Perhaps to a greater degree than his running accomplishments, he’s a running ambassador, leading by example. Seventeen years ago, he accompanied Patti Haskins, a deaf runner, start-to-finish in the Western States 100. Finkbeiner learned the words Gatorade and water in sign language. The two runners met a few times before the race and communicated during it with a notepad and pen, and Haskins finished in just under 29 hours.

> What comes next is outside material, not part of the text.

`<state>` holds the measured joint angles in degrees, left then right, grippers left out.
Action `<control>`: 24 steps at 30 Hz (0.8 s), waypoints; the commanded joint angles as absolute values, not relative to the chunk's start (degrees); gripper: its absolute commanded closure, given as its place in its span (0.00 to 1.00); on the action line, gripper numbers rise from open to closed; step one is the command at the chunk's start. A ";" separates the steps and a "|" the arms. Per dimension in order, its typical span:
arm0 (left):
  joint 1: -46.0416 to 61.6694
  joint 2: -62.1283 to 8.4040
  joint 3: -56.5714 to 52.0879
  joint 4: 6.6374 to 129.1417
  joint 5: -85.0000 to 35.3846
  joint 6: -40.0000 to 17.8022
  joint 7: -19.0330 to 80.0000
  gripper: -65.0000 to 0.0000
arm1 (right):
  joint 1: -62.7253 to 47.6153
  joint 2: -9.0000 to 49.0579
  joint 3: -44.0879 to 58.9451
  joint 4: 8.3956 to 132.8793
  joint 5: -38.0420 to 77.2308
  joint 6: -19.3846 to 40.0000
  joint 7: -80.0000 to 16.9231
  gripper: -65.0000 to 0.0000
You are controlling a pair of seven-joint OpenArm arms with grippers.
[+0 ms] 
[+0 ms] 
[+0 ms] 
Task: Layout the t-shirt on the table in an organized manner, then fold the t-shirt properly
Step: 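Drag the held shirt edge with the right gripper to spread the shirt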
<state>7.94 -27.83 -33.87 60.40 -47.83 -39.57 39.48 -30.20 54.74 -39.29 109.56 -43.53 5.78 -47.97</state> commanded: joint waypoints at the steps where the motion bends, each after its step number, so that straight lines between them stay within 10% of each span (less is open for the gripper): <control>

“It definitely ranks in one of the top-five running days I’ve ever had,” Finkbeiner recalled. “I got complimented for what I did for her. But I got more out of that day than she did, probably, or at least as much. It was awesome.”

After completing the Leadville 100 several years ago, Finkbeiner gave his finisher’s belt buckle to a longtime running friend recovering from cancer. With two friends, he trained five women, including Downey, for their first 100. For many years, Finkbeiner has served as a group pacer for runners at the California International Marathon. He’s groomed trails with his own work equipment because he can, and he’s dropped water in remote places for friends the night before long runs.

“The one thing Bill has always had is that strong mental tenacity to get him through all the 100s he’s done,” Beth said. “It’s what many people, including me, respect about him.”

She is more impressed with her husband’s acceptance of his permanent injuries.

“I used to joke with friends when Bill was leading up to his 20th Leadville that was going to be his 20th and final, because that’s what I was hoping,” Beth said. “Now he’s done 30 and going for 31. That’s how he is wired and he doesn’t see a need to ever stop.”